9. The distributed data optimization method for the wind-solar-hydrogen-ammonia-methanol production process according to claim 2, characterized in that, The specific steps of step S5 are as follows: S51. In the visualization interface, the real-time running status of each virtual component in the digital twin model, the key indicator curves of the preprocessed running data stream, and the solution process and results of the distributed collaborative optimization model are dynamically displayed. S52. Show the comprehensive energy efficiency indicators of the integrated wind-solar-hydrogen-ammonia-methanol system. The comprehensive energy efficiency indicators include real-time green electricity consumption rate, hydrogen / ammonia / methanol production rate and equivalent carbon emission reduction. S53. Through the human-computer interaction interface, respond to the operator's request to view the basis for optimization decisions, and allow the operator to confirm or manually fine-tune the optimal operating parameter settings.

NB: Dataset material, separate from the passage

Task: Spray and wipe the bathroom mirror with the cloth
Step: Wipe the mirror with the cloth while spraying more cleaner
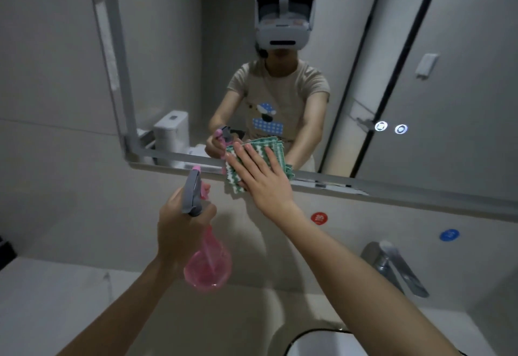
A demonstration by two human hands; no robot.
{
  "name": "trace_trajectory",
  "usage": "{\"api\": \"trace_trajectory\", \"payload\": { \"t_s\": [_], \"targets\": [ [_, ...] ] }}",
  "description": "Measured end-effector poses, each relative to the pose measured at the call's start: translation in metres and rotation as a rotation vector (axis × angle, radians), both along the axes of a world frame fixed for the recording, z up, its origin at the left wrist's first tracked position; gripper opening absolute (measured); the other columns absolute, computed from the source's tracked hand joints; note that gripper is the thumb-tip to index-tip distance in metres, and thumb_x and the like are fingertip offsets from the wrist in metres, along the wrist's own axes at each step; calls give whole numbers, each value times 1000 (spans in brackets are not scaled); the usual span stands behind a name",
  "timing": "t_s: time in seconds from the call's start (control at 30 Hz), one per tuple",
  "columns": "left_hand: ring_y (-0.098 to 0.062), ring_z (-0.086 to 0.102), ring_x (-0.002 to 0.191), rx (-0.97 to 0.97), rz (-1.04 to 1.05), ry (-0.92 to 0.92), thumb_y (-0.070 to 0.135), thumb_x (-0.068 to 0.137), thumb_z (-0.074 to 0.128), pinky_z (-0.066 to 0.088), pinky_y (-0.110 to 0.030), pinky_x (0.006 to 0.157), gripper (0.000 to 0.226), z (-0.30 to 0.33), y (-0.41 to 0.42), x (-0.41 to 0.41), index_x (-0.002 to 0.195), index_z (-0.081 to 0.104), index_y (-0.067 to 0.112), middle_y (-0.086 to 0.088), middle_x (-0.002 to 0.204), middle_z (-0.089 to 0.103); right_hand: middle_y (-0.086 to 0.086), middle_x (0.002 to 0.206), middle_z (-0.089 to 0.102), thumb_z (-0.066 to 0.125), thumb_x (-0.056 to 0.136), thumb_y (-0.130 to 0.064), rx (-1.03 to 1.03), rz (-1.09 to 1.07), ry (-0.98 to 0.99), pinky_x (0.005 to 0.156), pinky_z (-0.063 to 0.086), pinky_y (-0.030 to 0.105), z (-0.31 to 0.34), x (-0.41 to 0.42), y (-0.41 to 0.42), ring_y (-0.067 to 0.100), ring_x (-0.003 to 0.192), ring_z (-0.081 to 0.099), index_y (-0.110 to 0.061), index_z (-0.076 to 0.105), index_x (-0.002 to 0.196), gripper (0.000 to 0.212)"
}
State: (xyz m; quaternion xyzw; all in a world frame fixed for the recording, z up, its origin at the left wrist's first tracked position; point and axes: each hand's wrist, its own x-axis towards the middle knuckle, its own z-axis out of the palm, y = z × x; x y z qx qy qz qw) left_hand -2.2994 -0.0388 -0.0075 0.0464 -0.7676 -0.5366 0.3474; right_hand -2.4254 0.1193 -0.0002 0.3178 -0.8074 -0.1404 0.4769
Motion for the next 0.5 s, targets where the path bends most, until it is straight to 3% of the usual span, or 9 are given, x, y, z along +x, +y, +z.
{"api": "trace_trajectory", "payload": {
  "t_s": [0.1,0.23,0.37,0.5],
  "targets": [
    [-46,57,55,63,-66,-38,15,66,66,49,-57,48,17,2,35,-1,68,52,4,-17,54,52,3,156,23,50,95,-25,-16,4,35,117,4,43,8,0,44,19,144,14,-17,21,149,62],
    [-33,58,54,177,-188,-135,17,65,64,53,-60,56,13,11,97,-2,77,62,18,-9,59,57,4,156,22,47,98,-29,-64,-30,31,117,12,44,13,0,121,20,144,15,-19,23,150,58],
    [-29,54,57,104,-232,-121,25,62,61,52,-60,59,18,10,170,-9,80,62,24,-3,59,54,4,156,22,44,99,-34,-116,-85,45,116,17,46,14,1,207,20,144,17,-21,24,150,56],
    [-25,56,60,-6,-224,-91,28,63,62,53,-46,57,12,14,250,-18,74,61,31,0,63,56,3,156,22,43,99,-36,-115,-117,56,116,16,45,9,0,286,19,144,16,-21,23,150,57]
  ]
}}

10. A distributed data optimization device for the production process of hydrogen ammonia and methanol from wind and solar power, characterized in that, include: The data acquisition and preprocessing module is used to collect and preprocess data from wind and solar power generation, energy storage systems, hydrogen production process units, ammonia production process units, alcohol production process units, and end-use energy systems. The digital twin and optimization modeling module is used to input pre-processed data into a pre-set digital twin model of the wind-solar-hydrogen-ammonia-ethanol integrated system, and based on the digital twin model, with green electricity utilization rate, product output efficiency and energy storage loss rate as optimization objectives, and with energy balance, material balance, equipment operation and safety as constraints, to construct and update a distributed collaborative optimization model. The distributed collaborative optimization solution module includes: Edge computing devices deployed locally in each process unit perform local optimization solutions for the corresponding process unit based on a distributed collaborative optimization model and preprocessed data input in real time. The cloud server performs global optimization and coordination, and outputs the optimal operating parameter settings for each process unit. The dynamic feedback and execution control module is used to send the optimal operating parameter settings to the corresponding process units for execution, and to collect actual operating data. Based on the deviation between the actual operating data and the expected target, the parameters of the distributed collaborative optimization model are dynamically adjusted. The visualization and human-computer interaction module is used to visualize and display the optimization process data, solution results, and operating status of the integrated wind-solar-hydrogen-ammonia-methanol system.